Dynamic benchmarks. LiveBench (June 2024) adds new objectively scored questions every month, sourced from recent competitions, papers, and news [21], and LiveCodeBench timestamps coding problems so that models can be scored only on problems published after their training cutoff. The approach descends from Meta's earlier Dynabench (2020) experiment in dynamic adversarial data collection.

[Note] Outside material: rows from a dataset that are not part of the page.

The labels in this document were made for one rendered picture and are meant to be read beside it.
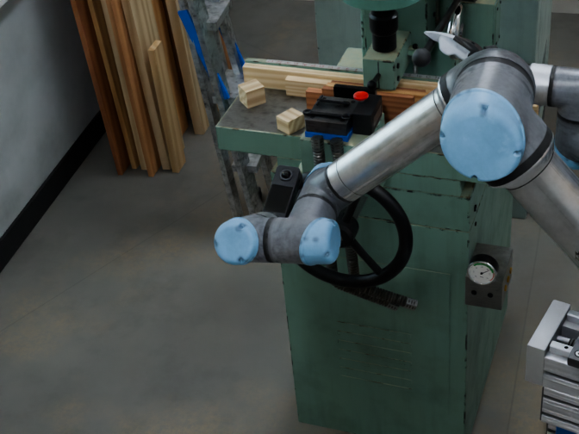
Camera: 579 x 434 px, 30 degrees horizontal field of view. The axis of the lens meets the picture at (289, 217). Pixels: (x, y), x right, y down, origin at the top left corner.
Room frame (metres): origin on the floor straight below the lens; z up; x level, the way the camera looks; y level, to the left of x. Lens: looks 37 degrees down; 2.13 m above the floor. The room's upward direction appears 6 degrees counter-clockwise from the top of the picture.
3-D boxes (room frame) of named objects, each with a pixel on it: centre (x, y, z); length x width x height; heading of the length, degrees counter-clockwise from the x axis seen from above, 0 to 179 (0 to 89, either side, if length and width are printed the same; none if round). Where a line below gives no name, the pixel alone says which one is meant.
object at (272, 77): (2.04, -0.21, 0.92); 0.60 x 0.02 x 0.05; 67
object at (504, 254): (1.78, -0.42, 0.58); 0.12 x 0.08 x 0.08; 157
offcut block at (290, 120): (1.95, -0.02, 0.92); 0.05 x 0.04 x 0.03; 128
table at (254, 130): (1.92, -0.16, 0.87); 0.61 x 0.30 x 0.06; 67
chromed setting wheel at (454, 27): (2.08, -0.40, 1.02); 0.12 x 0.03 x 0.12; 157
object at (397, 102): (1.94, -0.19, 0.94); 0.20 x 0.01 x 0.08; 67
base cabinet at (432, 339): (2.12, -0.28, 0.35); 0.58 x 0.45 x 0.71; 157
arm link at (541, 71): (1.71, -0.48, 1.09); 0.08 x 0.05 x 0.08; 157
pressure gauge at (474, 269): (1.71, -0.39, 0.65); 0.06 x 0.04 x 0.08; 67
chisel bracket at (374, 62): (2.03, -0.24, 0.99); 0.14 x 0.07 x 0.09; 157
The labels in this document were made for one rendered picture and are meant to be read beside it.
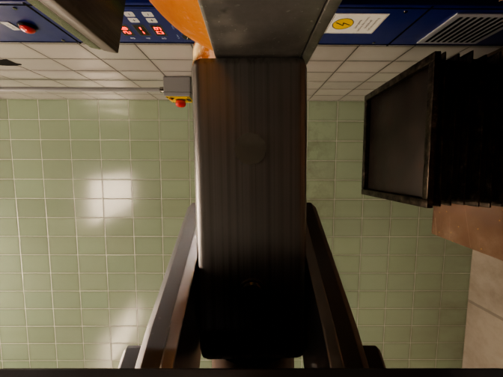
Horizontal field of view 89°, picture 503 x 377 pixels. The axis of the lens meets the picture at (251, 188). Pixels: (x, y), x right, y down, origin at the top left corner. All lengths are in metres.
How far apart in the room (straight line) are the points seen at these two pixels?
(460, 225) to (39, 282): 1.89
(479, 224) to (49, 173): 1.77
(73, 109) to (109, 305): 1.04
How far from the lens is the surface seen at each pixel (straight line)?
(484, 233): 0.91
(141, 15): 0.64
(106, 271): 1.63
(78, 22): 0.42
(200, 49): 0.18
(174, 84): 1.05
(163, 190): 1.40
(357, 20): 0.65
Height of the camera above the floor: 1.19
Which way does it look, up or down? level
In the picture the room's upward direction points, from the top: 90 degrees counter-clockwise
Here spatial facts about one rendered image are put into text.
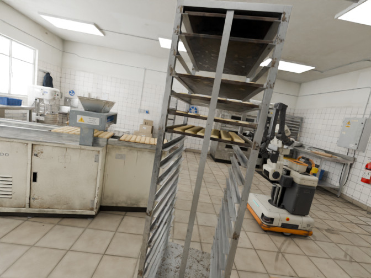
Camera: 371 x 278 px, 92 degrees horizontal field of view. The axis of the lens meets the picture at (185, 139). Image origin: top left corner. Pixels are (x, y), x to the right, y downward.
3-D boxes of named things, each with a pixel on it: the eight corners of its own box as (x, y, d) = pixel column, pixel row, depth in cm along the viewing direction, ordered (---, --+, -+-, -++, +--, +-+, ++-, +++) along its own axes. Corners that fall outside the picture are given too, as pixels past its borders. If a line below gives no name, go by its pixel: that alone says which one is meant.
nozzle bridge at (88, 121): (67, 143, 176) (69, 109, 171) (89, 133, 246) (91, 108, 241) (102, 147, 184) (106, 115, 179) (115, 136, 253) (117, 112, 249)
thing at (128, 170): (99, 212, 214) (106, 139, 201) (105, 198, 247) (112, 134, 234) (157, 214, 230) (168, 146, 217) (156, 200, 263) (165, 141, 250)
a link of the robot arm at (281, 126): (289, 102, 207) (284, 102, 217) (277, 102, 206) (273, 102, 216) (286, 140, 213) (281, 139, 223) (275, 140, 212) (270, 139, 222)
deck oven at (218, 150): (214, 164, 529) (227, 95, 500) (207, 154, 648) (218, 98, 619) (265, 171, 538) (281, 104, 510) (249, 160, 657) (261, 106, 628)
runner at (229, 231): (223, 187, 150) (223, 184, 150) (226, 188, 150) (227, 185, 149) (226, 237, 88) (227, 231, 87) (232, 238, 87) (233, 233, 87)
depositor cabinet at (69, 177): (-53, 218, 167) (-55, 129, 155) (5, 186, 236) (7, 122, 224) (95, 222, 196) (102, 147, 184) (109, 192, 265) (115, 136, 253)
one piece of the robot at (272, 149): (269, 158, 258) (273, 144, 255) (280, 164, 230) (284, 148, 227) (258, 156, 257) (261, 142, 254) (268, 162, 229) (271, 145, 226)
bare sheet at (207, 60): (196, 70, 141) (197, 68, 140) (249, 76, 134) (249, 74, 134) (181, 35, 82) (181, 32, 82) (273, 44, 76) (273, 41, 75)

Independent evaluation organizations. A small ecosystem of third parties now exists between the labs and the public:
| Organization | Role |
|---|---|
| Epoch AI | Nonprofit benchmarking hub; maintains FrontierMath and cross-model capability data |
| METR | Autonomy and long-task evaluations; pre-deployment testing for frontier labs |
| LMArena | Crowdsourced human preference rankings |
| ARC Prize Foundation | Fluid-intelligence benchmarks with private test sets |
| Artificial Analysis | Independent cross-provider benchmarking of quality, price, and speed |
| AI Security Institute (UK) | Government pre-deployment safety testing; Inspect framework |
Enterprise evaluation tooling. Production teams increasingly treat evals as core engineering infrastructure: curated "golden" datasets, regression suites run in continuous integration, LLM-as-judge scoring with human spot checks, and platforms such as LangSmith, Braintrust, Arize Phoenix, Weights & Biases Weave, and Patronus AI, alongside open frameworks like OpenAI Evals, Inspect, and lm-evaluation-harness.
No single fix has resolved the underlying tension: any measurement that becomes influential invites optimization against it. The practical consensus as of 2026 is to rely on portfolios of evaluations, to refresh or withhold test data, and to weight independent and task-based results over self-reported benchmark tables.